Visual sebagai simbol fitrahnya adalah sebagai dua sisi mata uang, yakni kemampuannya menyatakan kebenaran dan kebohongan. Dua sisi mata uang tersebut bisa mengendalikan satu sisi menentukan sisi yang lainnya dan sebaliknya. Sehingga kesadaran visual sebenarnya bisa dipertanyakan ulang, yang kemudian juga di saat yang bersamaan mempertanyakan ulang tentang pengalaman.
Keseharian kota pada dasarnya lebih banyak ditangkap melalui pengalaman visual. Bahkan kultur industri media massa yang memobilisisasi ragam visual, intensitasnya telah menjadi bahan acuan kita dalam memandang realitas kota.
Sejauh mata memandang di dalam ruang kota adalah pamflet dan iklan, dan kesadaran masyarakat kota menjadi pantulannya. Sehingga relasi konsumsi menjadi “obyektivitas semu” dalam relasi antar manusia dan masyarakat.
Mempertanyakan ulang keseharian kota adalah mengkonstruksi ulang bingkai visual. Setidaknya merekam dan mengedit visual adalah mengenali dibalik kecederungan alamiah visual ada kuasa nilai bahkan institusi.

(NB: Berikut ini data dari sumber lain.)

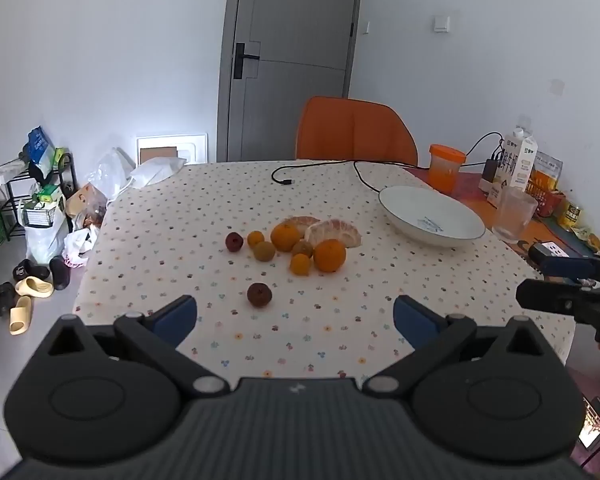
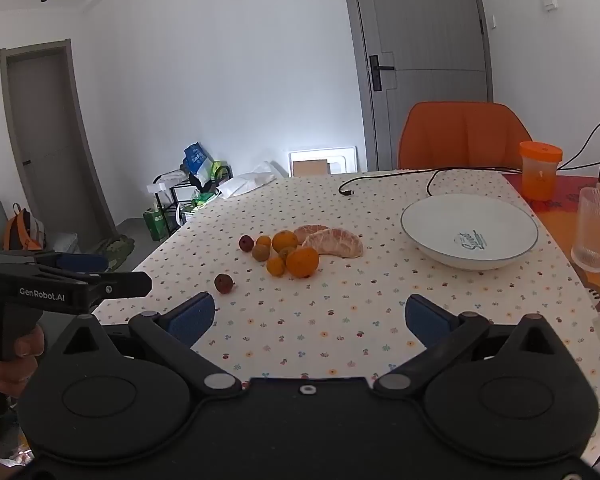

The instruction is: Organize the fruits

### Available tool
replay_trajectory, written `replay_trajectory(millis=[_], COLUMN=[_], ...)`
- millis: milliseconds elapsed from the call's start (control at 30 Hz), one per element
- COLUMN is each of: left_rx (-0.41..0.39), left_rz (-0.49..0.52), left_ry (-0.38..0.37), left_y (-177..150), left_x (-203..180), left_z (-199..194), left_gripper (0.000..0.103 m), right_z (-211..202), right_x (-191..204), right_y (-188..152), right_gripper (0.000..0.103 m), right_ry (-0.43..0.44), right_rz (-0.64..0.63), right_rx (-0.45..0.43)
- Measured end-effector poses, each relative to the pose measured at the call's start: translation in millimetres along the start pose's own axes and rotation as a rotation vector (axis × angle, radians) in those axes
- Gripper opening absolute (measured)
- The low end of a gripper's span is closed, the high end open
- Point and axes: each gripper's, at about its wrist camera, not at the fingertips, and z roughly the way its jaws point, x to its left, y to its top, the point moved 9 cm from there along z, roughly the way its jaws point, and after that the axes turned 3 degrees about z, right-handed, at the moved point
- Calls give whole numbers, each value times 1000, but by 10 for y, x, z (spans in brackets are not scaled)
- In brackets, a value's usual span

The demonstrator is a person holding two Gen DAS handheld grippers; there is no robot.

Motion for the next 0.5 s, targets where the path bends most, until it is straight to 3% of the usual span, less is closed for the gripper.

Mengembalikan fitrah visual sebagai ketaksaan, sebagai upaya membangun spiritualitas kedua dari visual sebagai “yang benar” atau “yang bohong”. Dari sini, pengalaman sebenarnya bisa menjadi sesuatu yang lebih “tebal” dibanding pengetahuan, setelah atas nama “efisiensi” dalam term modern ternyata juga tidak pernah bisa raba.
Pameran yang menampilkan karya para seniman visual, antara lain, Akbar Yumni, Adel Maulana Pasha, Bagasworo Aryaningtyas, Gelar Agryano Soemantri, dan Syaiful Anwar ini berlangsung di Pusat Kebudayaan Prancis, Jalan Salemba Raya No. 25, Jakarta Pusat.